Data entries
···

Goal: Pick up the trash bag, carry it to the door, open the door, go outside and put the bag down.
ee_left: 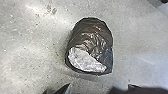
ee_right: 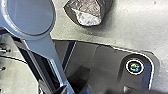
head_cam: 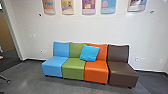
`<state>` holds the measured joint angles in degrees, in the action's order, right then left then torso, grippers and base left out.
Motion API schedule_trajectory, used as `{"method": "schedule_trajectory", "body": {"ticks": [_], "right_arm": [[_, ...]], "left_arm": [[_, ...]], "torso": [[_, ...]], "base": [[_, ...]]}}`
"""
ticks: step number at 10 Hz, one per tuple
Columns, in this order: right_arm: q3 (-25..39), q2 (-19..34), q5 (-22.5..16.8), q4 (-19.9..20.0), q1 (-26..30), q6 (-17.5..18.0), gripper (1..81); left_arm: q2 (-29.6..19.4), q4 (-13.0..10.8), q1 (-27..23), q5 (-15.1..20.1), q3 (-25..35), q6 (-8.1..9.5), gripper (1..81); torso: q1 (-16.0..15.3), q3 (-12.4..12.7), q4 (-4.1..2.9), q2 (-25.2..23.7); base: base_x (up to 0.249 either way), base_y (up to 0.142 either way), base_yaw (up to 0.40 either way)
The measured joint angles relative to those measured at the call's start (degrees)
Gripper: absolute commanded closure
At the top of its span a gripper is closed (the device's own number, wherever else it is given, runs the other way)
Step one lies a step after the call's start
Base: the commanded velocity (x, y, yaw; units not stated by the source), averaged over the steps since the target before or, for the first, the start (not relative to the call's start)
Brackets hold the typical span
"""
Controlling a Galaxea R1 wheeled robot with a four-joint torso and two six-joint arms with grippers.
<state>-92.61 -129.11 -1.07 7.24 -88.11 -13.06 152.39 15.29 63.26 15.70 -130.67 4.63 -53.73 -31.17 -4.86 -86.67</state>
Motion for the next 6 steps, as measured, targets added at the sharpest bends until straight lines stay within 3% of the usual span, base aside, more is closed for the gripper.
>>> {"method": "schedule_trajectory", "body": {"ticks": [2, 4, 6], "right_arm": [[-0.06, 0.33, 0.06, 0.02, 0.0, 0.02, 1.0], [0.41, 1.0, 0.17, 0.04, 0.09, 0.02, 1.0], [3.64, 3.95, 0.04, 0.24, 0.85, 0.05, 1.0]], "left_arm": [[0.33, 0.0, 0.0, -0.05, -0.06, 0.0, 1.0], [0.55, 0.0, -0.02, -0.05, -0.04, 0.0, 1.0], [0.48, 0.04, 0.0, 0.0, -0.2, 0.02, 1.0]], "torso": [[-2.12, -2.06, 0.0, -3.45], [-4.64, -5.75, 0.0, -7.39], [-6.65, -8.48, 0.0, -10.54]], "base": [[0.0, 0.0, 0.0], [0.0, 0.0, 0.0], [0.0, 0.0, 0.0]]}}
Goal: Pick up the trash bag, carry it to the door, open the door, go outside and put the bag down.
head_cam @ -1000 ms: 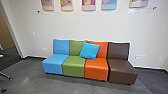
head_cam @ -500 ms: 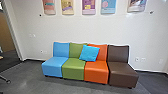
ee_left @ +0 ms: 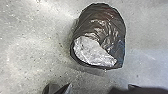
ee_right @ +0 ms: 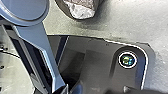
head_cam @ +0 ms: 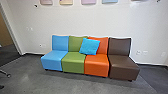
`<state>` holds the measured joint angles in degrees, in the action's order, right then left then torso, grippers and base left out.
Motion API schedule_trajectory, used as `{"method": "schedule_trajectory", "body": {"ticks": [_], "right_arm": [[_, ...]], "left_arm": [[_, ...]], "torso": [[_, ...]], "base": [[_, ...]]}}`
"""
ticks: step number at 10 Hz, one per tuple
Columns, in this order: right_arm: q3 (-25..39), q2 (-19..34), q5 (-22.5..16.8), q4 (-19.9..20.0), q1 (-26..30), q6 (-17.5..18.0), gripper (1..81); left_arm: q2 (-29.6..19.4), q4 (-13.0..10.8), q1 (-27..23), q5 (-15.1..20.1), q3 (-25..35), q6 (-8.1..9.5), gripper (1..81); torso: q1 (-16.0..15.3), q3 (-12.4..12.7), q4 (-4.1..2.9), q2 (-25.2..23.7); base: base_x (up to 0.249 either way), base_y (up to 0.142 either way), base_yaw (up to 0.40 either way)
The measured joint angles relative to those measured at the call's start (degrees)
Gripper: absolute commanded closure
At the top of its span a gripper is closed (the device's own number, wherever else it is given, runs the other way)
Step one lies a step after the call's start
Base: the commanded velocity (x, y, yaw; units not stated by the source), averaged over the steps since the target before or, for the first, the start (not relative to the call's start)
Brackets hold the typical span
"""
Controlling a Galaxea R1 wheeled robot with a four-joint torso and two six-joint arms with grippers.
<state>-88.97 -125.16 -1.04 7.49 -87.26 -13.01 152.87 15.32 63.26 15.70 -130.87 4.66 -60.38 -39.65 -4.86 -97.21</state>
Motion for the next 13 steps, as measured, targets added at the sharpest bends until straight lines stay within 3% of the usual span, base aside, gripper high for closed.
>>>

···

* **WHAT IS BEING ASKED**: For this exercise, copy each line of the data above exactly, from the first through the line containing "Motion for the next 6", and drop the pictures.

* **SOLUTION BELOW**:
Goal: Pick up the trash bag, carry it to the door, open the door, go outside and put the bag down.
ee_left: 
ee_right: 
head_cam: 
`<state>` holds the measured joint angles in degrees, in the action's order, right then left then torso, grippers and base left out.
Motion API schedule_trajectory, used as `{"method": "schedule_trajectory", "body": {"ticks": [_], "right_arm": [[_, ...]], "left_arm": [[_, ...]], "torso": [[_, ...]], "base": [[_, ...]]}}`
"""
ticks: step number at 10 Hz, one per tuple
Columns, in this order: right_arm: q3 (-25..39), q2 (-19..34), q5 (-22.5..16.8), q4 (-19.9..20.0), q1 (-26..30), q6 (-17.5..18.0), gripper (1..81); left_arm: q2 (-29.6..19.4), q4 (-13.0..10.8), q1 (-27..23), q5 (-15.1..20.1), q3 (-25..35), q6 (-8.1..9.5), gripper (1..81); torso: q1 (-16.0..15.3), q3 (-12.4..12.7), q4 (-4.1..2.9), q2 (-25.2..23.7); base: base_x (up to 0.249 either way), base_y (up to 0.142 either way), base_yaw (up to 0.40 either way)
The measured joint angles relative to those measured at the call's start (degrees)
Gripper: absolute commanded closure
At the top of its span a gripper is closed (the device's own number, wherever else it is given, runs the other way)
Step one lies a step after the call's start
Base: the commanded velocity (x, y, yaw; units not stated by the source), averaged over the steps since the target before or, for the first, the start (not relative to the call's start)
Brackets hold the typical span
"""
Controlling a Galaxea R1 wheeled robot with a four-joint torso and two six-joint arms with grippers.
<state>-92.61 -129.11 -1.07 7.24 -88.11 -13.06 152.39 15.29 63.26 15.70 -130.67 4.63 -53.73 -31.17 -4.86 -86.67</state>
Motion for the next 6 steps, as measured, targets added at the sharpest bends until straight lines stay within 3% of the usual span, base aside, more is closed for the gripper.

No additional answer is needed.